_Work to complete_: Set the data down again, exactly as it reads, but without the pictures.

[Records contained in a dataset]
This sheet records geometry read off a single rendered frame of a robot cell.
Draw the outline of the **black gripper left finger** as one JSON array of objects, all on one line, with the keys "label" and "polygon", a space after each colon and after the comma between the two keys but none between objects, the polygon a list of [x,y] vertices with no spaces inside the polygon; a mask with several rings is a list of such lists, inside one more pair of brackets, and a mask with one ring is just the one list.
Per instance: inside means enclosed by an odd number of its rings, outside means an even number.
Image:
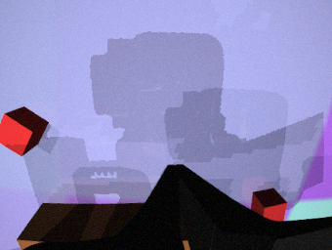
[{"label": "black gripper left finger", "polygon": [[142,209],[119,234],[83,242],[40,242],[22,250],[185,250],[177,166],[166,166]]}]

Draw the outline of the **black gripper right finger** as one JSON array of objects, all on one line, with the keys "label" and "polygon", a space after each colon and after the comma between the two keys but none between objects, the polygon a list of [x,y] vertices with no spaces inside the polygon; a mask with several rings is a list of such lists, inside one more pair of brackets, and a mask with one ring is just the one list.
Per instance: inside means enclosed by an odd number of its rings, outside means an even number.
[{"label": "black gripper right finger", "polygon": [[190,250],[332,250],[332,216],[274,221],[177,166]]}]

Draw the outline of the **red cube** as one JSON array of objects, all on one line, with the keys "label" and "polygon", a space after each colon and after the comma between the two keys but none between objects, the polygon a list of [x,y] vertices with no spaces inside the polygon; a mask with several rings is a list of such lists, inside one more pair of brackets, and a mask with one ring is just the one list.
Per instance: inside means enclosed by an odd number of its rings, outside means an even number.
[{"label": "red cube", "polygon": [[252,191],[252,211],[260,213],[266,219],[284,221],[288,201],[276,191],[276,188]]},{"label": "red cube", "polygon": [[4,113],[0,122],[0,144],[20,157],[35,148],[48,122],[26,106]]}]

_Exercise output_:
This sheet records geometry read off a single rendered frame of a robot cell.
Draw the outline of the **black gripper left finger** as one JSON array of objects, all on one line, with the keys "label" and "polygon", a space after each colon and after the comma between the two keys but none between objects, the polygon a list of [x,y] vertices with no spaces inside the polygon; a mask with several rings is a list of such lists, inside one more pair of brackets, and a mask with one ring is just the one list.
Per instance: inside means enclosed by an odd number of its rings, outside means an even number.
Image:
[{"label": "black gripper left finger", "polygon": [[142,209],[119,234],[83,242],[40,242],[22,250],[185,250],[177,166],[166,166]]}]

Draw the outline of the **black gripper right finger** as one JSON array of objects, all on one line, with the keys "label" and "polygon", a space after each colon and after the comma between the two keys but none between objects, the polygon a list of [x,y] vertices with no spaces inside the polygon; a mask with several rings is a list of such lists, inside one more pair of brackets, and a mask with one ring is just the one list.
Per instance: inside means enclosed by an odd number of its rings, outside means an even number.
[{"label": "black gripper right finger", "polygon": [[190,250],[332,250],[332,216],[274,221],[177,166]]}]

Draw the outline of the **red cube** as one JSON array of objects, all on one line, with the keys "label" and "polygon", a space after each colon and after the comma between the two keys but none between objects, the polygon a list of [x,y] vertices with no spaces inside the polygon; a mask with several rings is a list of such lists, inside one more pair of brackets, and a mask with one ring is just the one list.
Per instance: inside means enclosed by an odd number of its rings, outside means an even number.
[{"label": "red cube", "polygon": [[252,191],[252,211],[260,213],[266,219],[284,221],[288,201],[276,191],[276,188]]},{"label": "red cube", "polygon": [[4,113],[0,122],[0,144],[20,157],[35,148],[48,122],[26,106]]}]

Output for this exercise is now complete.